**Exercise objective**
Please output the lines shown below exactly as they appear.
---+---
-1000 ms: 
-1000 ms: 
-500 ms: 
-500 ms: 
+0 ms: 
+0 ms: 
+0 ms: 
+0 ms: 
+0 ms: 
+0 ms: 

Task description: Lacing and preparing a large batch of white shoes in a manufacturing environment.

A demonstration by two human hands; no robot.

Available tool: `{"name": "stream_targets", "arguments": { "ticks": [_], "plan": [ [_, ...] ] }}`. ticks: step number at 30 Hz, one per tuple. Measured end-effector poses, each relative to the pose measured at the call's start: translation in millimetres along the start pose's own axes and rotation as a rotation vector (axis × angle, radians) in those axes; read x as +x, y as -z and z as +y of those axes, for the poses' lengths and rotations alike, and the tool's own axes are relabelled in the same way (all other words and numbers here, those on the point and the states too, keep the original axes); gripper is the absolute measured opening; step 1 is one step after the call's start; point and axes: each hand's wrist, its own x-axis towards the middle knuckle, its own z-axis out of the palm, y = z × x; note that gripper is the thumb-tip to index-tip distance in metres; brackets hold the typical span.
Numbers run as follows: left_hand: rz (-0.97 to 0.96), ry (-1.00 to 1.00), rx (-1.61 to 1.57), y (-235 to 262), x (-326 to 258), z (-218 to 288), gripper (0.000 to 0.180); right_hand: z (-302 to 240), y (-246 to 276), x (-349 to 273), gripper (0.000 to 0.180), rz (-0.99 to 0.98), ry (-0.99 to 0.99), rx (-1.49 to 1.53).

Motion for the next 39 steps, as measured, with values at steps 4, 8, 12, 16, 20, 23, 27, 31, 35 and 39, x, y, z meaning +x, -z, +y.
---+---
**Exercise result**
-1000 ms: 
-1000 ms: 
-500 ms: 
-500 ms: 
+0 ms: 
+0 ms: 
+0 ms: 
+0 ms: 
+0 ms: 
+0 ms: 

Task description: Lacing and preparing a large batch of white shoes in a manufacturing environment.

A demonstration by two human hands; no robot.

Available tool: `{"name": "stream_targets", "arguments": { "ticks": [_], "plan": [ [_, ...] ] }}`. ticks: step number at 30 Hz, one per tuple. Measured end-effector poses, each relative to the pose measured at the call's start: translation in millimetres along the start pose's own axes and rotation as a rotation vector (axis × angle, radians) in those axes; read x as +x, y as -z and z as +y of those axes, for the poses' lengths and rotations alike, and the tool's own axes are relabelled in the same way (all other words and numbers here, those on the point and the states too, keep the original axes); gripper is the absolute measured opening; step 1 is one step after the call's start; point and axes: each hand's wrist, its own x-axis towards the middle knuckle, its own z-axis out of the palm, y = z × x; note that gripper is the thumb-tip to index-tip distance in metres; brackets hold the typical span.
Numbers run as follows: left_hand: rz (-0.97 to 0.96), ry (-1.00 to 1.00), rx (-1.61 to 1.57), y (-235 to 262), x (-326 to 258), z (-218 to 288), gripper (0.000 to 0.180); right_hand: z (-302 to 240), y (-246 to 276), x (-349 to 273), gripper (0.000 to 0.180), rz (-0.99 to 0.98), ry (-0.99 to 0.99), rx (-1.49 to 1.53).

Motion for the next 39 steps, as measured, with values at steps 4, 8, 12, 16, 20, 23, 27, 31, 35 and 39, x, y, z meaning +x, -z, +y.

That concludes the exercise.